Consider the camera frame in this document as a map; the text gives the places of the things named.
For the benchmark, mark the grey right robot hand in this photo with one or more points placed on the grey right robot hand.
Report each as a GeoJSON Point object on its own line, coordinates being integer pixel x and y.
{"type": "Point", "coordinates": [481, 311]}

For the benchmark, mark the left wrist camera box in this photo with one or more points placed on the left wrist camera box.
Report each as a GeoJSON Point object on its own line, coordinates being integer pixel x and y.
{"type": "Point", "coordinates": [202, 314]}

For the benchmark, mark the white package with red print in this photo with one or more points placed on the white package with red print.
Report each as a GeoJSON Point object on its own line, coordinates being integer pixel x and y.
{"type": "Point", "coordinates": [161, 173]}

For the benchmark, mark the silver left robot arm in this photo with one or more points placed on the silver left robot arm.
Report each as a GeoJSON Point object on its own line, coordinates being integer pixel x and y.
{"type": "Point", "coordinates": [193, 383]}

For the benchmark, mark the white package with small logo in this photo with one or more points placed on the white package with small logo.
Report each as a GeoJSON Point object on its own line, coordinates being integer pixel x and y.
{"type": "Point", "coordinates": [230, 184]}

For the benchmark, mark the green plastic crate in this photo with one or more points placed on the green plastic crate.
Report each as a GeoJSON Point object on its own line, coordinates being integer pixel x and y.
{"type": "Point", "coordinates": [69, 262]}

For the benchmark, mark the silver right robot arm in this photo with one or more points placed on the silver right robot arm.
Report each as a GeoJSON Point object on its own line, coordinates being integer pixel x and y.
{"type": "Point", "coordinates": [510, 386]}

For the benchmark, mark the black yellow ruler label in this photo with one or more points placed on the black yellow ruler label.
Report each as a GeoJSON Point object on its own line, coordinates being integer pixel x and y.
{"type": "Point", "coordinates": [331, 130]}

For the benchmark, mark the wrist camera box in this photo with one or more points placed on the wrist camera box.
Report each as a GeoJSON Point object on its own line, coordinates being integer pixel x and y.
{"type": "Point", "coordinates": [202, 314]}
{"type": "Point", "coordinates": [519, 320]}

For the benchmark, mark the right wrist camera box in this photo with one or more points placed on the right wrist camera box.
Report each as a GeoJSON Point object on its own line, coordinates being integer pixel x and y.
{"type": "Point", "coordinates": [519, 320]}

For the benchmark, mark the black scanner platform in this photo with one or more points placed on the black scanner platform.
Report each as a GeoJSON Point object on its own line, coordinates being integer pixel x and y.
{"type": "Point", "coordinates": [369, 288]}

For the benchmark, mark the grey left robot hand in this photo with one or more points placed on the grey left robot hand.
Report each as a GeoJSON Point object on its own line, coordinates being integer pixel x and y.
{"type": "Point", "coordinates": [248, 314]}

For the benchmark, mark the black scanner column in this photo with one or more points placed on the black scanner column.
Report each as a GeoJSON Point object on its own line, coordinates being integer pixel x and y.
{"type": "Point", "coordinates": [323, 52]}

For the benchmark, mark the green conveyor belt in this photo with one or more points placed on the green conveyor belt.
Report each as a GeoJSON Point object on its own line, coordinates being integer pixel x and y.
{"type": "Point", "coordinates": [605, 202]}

---*---

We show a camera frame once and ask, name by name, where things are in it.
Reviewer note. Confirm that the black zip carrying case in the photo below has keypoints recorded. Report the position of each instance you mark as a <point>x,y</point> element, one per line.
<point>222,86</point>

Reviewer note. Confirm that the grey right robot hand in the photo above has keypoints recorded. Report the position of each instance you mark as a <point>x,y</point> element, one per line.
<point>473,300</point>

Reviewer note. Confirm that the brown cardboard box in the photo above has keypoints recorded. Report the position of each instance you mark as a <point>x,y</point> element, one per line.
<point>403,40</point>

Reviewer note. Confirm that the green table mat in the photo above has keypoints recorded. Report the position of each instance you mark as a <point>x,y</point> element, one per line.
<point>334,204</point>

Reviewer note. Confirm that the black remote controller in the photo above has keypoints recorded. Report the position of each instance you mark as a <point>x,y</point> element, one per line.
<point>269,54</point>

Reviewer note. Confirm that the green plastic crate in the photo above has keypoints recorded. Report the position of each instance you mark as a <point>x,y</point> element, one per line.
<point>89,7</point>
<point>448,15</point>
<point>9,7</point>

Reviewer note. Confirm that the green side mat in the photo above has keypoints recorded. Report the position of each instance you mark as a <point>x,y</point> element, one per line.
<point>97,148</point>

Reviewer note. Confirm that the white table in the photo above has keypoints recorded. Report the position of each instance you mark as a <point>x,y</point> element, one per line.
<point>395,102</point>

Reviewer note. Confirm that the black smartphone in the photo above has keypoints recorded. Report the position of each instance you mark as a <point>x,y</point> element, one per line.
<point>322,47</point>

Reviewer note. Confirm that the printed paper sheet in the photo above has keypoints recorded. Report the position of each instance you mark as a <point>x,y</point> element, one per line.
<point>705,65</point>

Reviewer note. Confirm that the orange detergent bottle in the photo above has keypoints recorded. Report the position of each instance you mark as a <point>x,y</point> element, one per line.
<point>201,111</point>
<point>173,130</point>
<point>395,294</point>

---*---

DESCRIPTION OF THE TASK
Scan the material above for the string "wrist", and copy every line where it is found.

WORKED SOLUTION
For the benchmark, mark the left wrist camera box in this photo with one or more points placed on the left wrist camera box.
For the benchmark, mark the wrist camera box in this photo with one or more points placed on the wrist camera box.
For the benchmark, mark the right wrist camera box in this photo with one or more points placed on the right wrist camera box.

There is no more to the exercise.